» What the task asks
Look through the data below. Pick out the lines holding the string "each".

» Dataset content
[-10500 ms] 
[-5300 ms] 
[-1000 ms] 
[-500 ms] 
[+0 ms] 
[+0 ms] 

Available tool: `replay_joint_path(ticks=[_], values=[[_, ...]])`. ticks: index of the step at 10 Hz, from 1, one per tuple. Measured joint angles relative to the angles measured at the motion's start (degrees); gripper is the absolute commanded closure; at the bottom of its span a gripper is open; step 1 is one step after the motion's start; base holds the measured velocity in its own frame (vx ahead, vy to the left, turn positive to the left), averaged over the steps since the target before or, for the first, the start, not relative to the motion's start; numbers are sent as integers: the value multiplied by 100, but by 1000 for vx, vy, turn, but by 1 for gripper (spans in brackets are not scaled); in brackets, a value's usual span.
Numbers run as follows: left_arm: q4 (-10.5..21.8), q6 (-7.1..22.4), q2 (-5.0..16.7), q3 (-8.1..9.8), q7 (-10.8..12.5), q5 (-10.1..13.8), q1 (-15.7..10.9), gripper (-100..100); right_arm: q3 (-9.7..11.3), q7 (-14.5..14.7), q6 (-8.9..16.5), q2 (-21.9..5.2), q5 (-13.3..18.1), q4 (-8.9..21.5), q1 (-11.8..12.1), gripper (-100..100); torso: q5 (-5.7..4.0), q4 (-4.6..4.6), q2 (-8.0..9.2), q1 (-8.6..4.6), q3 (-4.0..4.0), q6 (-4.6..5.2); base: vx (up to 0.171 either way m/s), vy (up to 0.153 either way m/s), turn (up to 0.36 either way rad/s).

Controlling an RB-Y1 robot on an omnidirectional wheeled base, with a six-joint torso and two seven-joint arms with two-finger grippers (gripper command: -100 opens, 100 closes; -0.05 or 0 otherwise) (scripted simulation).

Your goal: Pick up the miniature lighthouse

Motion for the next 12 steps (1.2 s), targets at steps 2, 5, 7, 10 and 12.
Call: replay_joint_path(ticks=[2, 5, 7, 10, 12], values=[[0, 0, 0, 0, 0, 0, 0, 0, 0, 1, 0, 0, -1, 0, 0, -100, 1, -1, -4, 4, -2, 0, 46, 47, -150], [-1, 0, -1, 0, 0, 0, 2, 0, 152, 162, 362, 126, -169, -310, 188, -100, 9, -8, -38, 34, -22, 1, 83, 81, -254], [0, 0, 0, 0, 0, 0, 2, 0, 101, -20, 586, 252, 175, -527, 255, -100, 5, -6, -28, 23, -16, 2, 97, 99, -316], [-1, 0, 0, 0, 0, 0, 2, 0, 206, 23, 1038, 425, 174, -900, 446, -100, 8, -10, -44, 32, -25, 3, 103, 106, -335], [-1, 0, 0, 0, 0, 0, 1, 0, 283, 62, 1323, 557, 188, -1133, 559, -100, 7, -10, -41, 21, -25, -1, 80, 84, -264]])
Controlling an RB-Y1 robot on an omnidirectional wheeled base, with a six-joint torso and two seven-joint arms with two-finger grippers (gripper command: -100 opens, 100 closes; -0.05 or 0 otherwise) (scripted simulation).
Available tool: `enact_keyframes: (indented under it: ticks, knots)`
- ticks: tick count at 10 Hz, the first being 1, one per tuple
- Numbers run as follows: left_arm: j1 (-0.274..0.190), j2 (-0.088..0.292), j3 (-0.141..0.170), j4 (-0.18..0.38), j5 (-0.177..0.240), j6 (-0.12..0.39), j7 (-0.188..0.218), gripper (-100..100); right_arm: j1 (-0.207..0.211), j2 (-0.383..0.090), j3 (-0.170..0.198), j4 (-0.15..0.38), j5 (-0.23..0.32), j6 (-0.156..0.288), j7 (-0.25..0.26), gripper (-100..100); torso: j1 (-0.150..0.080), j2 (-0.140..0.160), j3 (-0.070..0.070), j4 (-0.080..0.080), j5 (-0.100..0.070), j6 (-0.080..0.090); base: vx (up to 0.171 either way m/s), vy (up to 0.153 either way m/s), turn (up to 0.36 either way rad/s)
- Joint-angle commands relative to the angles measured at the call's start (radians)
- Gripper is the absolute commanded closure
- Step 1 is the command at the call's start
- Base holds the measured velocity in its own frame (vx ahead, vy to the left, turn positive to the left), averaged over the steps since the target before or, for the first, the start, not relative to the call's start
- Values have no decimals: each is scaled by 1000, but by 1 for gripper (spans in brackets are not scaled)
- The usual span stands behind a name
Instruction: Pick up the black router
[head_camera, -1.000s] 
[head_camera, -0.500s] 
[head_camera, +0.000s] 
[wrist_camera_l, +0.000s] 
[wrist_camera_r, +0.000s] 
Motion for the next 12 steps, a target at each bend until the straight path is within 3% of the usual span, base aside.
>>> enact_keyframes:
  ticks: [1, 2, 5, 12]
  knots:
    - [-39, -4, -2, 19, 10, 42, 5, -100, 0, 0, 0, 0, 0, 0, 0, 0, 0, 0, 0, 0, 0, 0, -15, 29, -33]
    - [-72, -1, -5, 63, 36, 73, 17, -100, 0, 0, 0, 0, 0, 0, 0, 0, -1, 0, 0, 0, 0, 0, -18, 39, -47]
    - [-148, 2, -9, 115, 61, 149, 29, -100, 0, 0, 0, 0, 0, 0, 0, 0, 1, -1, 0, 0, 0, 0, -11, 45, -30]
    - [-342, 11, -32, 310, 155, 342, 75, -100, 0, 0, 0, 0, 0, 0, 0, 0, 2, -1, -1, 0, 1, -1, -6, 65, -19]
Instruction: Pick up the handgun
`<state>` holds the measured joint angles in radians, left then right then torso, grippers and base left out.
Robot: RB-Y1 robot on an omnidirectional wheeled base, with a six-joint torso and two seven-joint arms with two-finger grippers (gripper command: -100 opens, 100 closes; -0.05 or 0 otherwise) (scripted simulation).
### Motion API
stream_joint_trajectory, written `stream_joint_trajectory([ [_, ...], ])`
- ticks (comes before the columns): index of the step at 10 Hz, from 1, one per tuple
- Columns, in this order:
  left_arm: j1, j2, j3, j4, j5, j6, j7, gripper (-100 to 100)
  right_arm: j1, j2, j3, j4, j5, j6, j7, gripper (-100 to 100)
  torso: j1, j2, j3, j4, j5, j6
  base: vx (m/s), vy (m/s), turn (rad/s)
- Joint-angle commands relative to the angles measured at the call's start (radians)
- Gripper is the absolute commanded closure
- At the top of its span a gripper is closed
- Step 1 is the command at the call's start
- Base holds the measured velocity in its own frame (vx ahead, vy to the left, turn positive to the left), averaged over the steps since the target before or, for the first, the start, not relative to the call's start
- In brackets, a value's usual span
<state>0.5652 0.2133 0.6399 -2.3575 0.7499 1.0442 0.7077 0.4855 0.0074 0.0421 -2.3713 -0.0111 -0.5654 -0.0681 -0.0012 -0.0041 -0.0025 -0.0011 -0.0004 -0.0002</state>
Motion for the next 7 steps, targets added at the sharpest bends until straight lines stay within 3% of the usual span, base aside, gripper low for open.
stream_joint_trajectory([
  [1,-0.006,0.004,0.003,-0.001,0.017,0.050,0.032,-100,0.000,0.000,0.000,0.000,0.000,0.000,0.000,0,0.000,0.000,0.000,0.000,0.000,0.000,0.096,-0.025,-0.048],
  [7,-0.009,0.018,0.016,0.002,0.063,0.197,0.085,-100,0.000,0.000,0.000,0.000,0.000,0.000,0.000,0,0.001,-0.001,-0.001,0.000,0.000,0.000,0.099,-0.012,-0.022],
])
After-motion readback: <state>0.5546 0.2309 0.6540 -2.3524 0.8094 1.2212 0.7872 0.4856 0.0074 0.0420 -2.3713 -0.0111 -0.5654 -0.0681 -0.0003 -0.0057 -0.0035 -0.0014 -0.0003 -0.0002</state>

» Exercise output
- Values have no decimals: each is scaled by 1000, but by 1 for gripper (spans in brackets are not scaled)
Motion for the next 12 steps, a target at each bend until the straight path is within 3% of the usual span, base aside.

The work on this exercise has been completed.